Thursday, February 02, 2012

The 10th Amendment

The 10th Amendment to the constitution states:

The powers not delegated to the United States by the Constitution,
nor prohibited by it to the States, are reserved to
the States respectively, or to the people.
 
I've always been one to say that the government of the United States should not do anything the Constitution does not give it authority to do.  As I read the 10th Amendment, that's what I see the writers of the Constitution had in mind.  On the other hand I can also see where the States could give certain powers to the centralized Government.  I wonder what powers the States have given the Federal Government.  There seems to be all sorts of things the government does that are not delegated to it by the constitution.  It must be those powers must have been given to it by the states.  Now the sticky question comes to mind, how do you take BACK those powers to decrease the size of the government?  I think it's extremely difficult to do if not impossible.  Like the saying about the camel and the tent.  Maybe that's not the right analogy.
 
What do you all think?

5 comments:

Holly said...

I have no idea what analogy you're trying to make. But, I'm thinking that the only way the people are going to take back the government is to have a civilized rebellion. Like the Occupy movements, only with more focus.

Dennis said...

What I was thinking was the analogy that once you let the camel put it's nose in the tent, it's not long before the whole camel is in the tent. Once you start letting the federal government do stuff that is not expressly allowed by the constitution, then expect it to continue until the rights of the states are completely taken over.

Holly said...

Well, that makes a whole lot more sense now. :) Seriously though, I think a peaceful rebellion is what this country needs.

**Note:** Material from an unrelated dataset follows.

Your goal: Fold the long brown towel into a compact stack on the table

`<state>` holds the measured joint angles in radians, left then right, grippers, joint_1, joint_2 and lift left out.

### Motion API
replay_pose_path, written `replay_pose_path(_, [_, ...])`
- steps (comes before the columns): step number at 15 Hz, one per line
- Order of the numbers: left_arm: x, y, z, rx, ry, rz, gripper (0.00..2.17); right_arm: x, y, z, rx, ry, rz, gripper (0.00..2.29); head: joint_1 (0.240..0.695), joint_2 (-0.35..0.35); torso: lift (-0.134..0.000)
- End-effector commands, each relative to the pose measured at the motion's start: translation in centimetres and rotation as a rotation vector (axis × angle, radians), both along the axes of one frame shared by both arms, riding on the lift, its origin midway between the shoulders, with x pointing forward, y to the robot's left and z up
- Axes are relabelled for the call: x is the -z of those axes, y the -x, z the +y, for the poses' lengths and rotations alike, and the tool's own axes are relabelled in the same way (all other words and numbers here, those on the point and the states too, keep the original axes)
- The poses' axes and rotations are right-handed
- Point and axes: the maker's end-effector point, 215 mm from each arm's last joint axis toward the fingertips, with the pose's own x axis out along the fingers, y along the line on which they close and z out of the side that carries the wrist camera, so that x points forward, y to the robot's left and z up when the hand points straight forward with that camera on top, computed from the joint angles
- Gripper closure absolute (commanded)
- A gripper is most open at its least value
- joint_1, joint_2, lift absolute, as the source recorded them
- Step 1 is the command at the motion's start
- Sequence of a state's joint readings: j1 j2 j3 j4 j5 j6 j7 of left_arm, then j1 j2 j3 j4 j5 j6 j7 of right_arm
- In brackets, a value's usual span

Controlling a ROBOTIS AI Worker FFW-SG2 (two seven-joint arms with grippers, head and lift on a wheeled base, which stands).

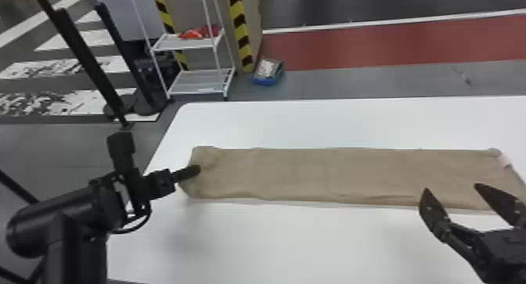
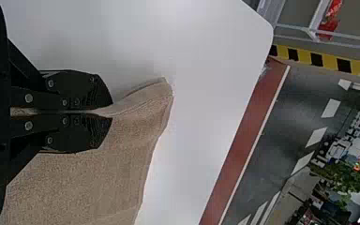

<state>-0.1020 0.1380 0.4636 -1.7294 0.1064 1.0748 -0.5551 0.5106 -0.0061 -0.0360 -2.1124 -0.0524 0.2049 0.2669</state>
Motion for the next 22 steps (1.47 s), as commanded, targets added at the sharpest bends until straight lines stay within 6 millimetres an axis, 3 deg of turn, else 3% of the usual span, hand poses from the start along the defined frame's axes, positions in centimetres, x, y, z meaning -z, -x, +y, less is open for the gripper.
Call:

I mean, if you consider other periods of time when there was a great deal of political strife, there were sit-ins and various other peaceful protests. There are more of us than there are of them, darnit.

Ben said...

Considering that the South had tried to take some of their power back and got...It really was not about slavery.

Dennis said...

That's true the civil war was about the individual states having the right to do certain things. In that case it was about slavery. Do you think that because the south lost that the federal government got bigger and decided that it could dictate what the individual states do? While the federal government has the responsibility to control our borders, is it not the right of the border states to take over where the federal government fails?